Vu la procédure suivante :

M. A… B… a demandé au tribunal administratif de Nantes, en premier lieu, d’annuler le titre de pension du 19 mars 2012 et la décision implicite de rejet de sa demande du 11 avril 2012, en deuxième lieu, d’enjoindre au ministre de lui délivrer un duplicata du titre de pension référencé N 12 0016181 B, établi le 13 février 2012, dans un délai d’un mois à compter de la communication de la requête, en troisième lieu, d’enjoindre au ministre de prendre un nouvel arrêté de pension dans un délai de deux mois à compter de la notification du jugement et, en dernier lieu, de condamner l’Etat à lui verser la somme de 541 624,16 euros avec intérêts de droit.

Par un jugement n° 1205171 du 7 octobre 2015, le tribunal administratif de Nantes a condamné l’Etat à verser à M. B… la somme de 1 000 euros et a rejeté le surplus des conclusions de sa demande.

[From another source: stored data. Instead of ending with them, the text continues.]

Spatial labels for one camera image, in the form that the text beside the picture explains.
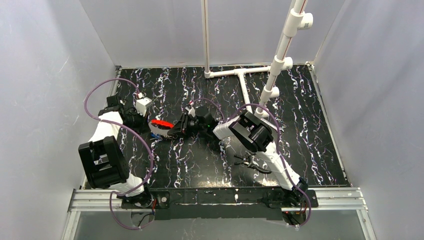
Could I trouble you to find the aluminium rail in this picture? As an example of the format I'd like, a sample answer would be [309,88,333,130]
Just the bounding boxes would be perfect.
[62,186,376,240]
[81,66,122,189]

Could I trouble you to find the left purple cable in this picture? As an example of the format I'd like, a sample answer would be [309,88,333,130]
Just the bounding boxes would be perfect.
[84,78,155,231]

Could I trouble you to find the white PVC pipe frame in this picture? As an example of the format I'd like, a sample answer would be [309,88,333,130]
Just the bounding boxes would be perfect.
[201,0,314,107]

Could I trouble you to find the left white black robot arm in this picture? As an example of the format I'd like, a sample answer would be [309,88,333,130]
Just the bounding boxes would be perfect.
[78,95,152,197]

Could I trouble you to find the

Par un pourvoi sommaire, un mémoire complémentaire et un mémoire en réplique, enregistrés les 7 décembre 2015, 3 mars et 21 avril 2016 au secrétariat du contentieux du Conseil d’Etat, M. B… demande au Conseil d’Etat :

1°) d’annuler ce jugement ;

2°) réglant l’affaire au fond, de faire droit à sa demande ;

3°) de mettre à la charge de l’Etat la somme de 3 500 euros au titre de l’article L. 761-1 du code de justice administrative.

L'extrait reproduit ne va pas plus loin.